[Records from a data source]
========================
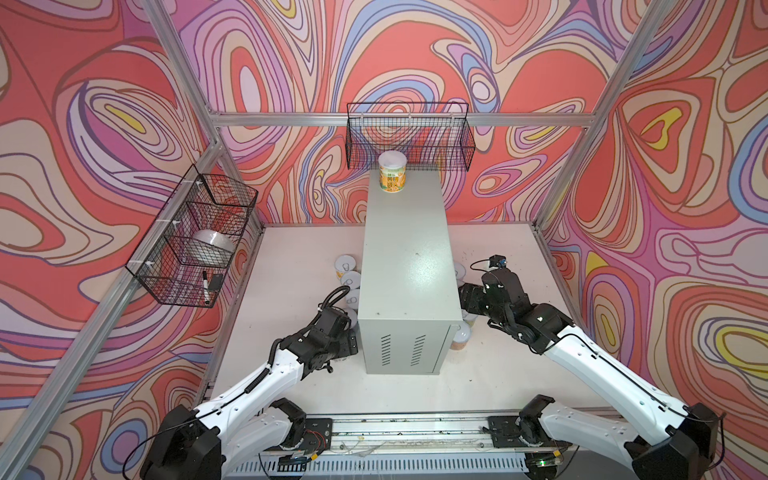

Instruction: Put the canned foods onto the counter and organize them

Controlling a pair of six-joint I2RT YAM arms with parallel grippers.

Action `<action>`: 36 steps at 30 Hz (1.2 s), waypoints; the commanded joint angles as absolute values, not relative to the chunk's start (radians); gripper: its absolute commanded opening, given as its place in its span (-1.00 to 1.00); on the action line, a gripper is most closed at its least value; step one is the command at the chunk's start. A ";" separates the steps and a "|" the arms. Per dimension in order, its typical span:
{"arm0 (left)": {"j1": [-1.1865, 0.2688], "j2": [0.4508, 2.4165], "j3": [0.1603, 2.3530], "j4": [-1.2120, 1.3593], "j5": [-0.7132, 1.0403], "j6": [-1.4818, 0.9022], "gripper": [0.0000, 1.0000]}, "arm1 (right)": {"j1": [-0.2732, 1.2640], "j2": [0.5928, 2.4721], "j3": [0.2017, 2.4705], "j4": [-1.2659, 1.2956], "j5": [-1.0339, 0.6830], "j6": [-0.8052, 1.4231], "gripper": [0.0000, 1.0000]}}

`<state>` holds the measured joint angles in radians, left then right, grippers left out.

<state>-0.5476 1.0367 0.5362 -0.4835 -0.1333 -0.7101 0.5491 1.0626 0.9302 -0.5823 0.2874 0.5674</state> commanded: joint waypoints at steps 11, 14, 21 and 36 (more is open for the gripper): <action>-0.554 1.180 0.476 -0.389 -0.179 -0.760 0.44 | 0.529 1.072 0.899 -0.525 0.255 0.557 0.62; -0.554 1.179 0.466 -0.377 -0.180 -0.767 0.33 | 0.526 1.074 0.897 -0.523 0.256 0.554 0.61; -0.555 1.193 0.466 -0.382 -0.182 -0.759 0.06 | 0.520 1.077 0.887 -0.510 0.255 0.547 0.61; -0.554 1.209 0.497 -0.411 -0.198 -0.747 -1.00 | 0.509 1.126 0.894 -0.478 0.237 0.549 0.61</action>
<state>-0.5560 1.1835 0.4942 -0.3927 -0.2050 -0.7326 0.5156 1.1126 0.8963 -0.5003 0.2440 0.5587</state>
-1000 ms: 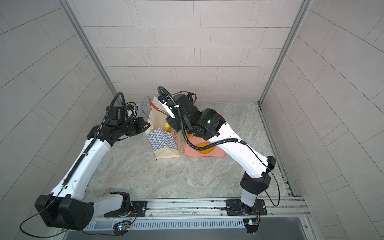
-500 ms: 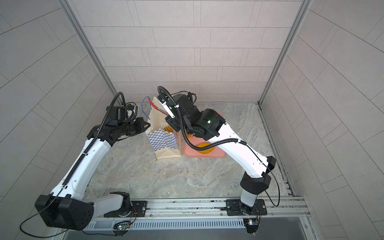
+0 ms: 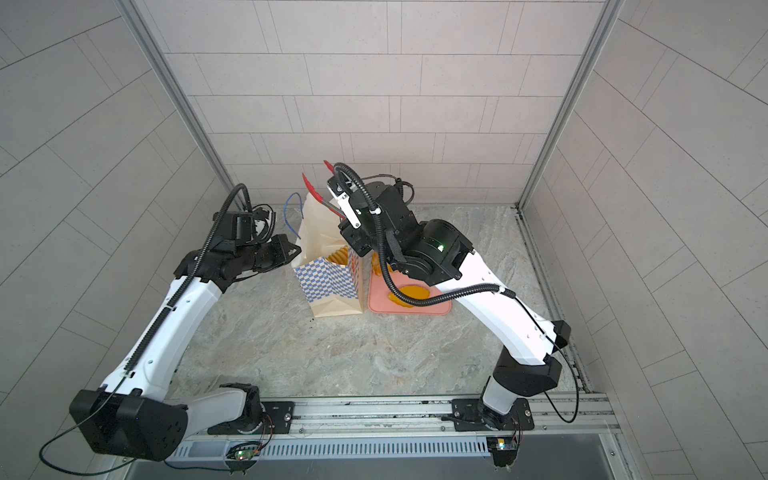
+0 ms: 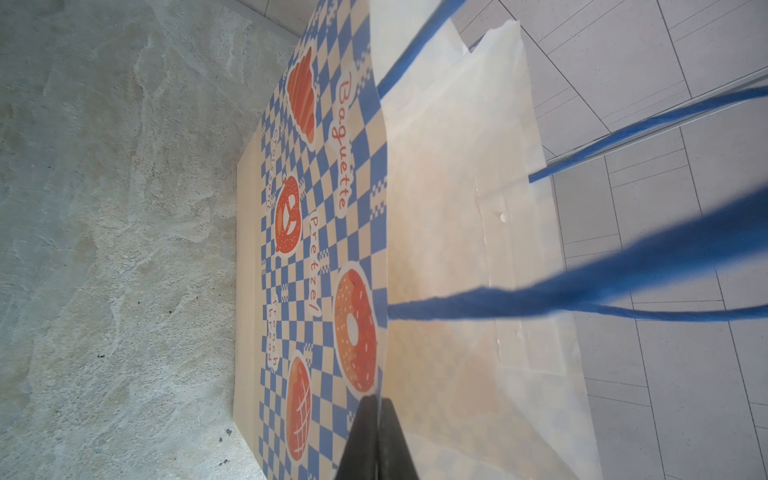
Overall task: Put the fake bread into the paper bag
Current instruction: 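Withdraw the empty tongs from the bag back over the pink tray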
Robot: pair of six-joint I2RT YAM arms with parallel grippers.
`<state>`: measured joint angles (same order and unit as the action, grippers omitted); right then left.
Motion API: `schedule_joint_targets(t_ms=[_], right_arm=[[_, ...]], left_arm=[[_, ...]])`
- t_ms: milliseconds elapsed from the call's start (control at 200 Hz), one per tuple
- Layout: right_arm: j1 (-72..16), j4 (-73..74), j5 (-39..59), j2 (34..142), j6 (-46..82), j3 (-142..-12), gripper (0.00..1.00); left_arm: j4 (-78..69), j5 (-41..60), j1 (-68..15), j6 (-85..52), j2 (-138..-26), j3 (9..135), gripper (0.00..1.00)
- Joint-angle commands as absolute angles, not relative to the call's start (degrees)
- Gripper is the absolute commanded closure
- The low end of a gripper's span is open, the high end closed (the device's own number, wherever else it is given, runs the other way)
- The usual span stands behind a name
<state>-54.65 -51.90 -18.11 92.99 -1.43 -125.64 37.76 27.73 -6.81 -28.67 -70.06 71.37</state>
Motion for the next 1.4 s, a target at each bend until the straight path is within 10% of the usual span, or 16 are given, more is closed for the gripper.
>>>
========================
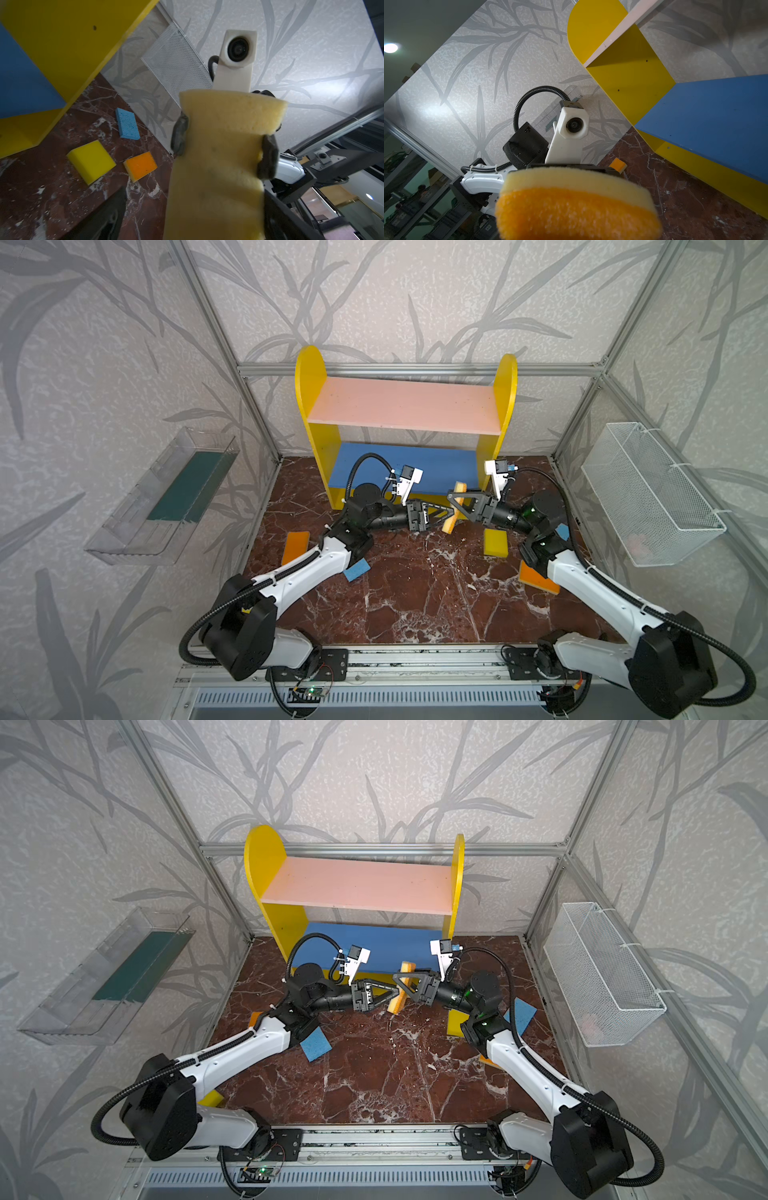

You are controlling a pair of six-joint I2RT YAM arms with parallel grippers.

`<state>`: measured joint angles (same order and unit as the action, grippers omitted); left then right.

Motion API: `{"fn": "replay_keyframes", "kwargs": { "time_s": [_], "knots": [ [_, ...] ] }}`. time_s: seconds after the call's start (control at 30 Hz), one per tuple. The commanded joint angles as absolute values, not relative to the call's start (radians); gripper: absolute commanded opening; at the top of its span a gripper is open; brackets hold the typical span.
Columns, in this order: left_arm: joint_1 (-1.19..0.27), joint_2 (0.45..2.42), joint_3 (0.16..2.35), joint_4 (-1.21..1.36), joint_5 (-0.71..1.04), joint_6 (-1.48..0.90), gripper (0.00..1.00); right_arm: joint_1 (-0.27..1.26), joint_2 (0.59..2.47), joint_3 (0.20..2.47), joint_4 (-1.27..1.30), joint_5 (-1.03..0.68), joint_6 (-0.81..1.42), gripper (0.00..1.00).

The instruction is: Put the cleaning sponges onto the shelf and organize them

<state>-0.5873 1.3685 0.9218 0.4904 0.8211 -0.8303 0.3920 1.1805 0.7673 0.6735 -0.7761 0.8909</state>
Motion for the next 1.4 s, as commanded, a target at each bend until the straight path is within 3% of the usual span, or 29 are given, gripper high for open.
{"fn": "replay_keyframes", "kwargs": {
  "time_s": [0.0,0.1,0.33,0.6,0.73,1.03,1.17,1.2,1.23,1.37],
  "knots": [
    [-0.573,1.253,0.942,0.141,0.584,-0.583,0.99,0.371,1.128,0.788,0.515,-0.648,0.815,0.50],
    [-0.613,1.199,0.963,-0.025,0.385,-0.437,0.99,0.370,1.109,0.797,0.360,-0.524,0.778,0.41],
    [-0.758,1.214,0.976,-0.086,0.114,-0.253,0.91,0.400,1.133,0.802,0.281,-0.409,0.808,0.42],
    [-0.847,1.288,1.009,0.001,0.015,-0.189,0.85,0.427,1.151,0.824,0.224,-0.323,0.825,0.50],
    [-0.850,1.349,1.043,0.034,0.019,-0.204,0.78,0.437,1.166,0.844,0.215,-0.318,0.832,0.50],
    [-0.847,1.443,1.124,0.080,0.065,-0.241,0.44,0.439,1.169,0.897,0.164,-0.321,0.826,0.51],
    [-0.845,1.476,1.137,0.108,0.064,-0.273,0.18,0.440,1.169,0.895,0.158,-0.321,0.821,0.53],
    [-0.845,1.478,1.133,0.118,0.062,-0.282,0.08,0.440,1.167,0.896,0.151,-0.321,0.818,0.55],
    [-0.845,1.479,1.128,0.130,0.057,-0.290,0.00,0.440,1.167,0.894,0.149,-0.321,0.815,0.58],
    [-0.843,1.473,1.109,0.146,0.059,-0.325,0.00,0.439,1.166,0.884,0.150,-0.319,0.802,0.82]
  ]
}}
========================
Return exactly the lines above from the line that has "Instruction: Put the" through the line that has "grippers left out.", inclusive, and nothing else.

# [RESULT OF THIS EXERCISE]
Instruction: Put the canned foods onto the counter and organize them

Controlling a pair of six-joint I2RT YAM arms with parallel grippers.

Action `<action>`: 36 steps at 30 Hz (1.2 s), waypoints; the commanded joint angles as absolute values, not relative to the chunk's start (radians); gripper: its absolute commanded opening, given as its place in its span (-1.00 to 1.00); on the action line, a gripper is most closed at its least value; step one is the command at the chunk's start. A ";" separates the steps and a "|" the arms. Per dimension in order, its typical span:
{"arm0 (left)": {"j1": [-1.1865, 0.2688], "j2": [0.4508, 2.4165], "j3": [0.1603, 2.3530], "j4": [-1.2120, 1.3593], "j5": [-0.7132, 1.0403], "j6": [-1.4818, 0.9022], "gripper": [0.0000, 1.0000]}, "arm1 (right)": {"j1": [-0.2732, 1.2640], "j2": [0.5928, 2.4721], "j3": [0.2017, 2.4705], "j4": [-1.2659, 1.2956], "j5": [-1.0339, 0.6830], "j6": [-0.8052, 1.4231], "gripper": [0.0000, 1.0000]}}

`<state>` holds the measured joint angles in radians, left then right, grippers left out.

No further output is required for this answer.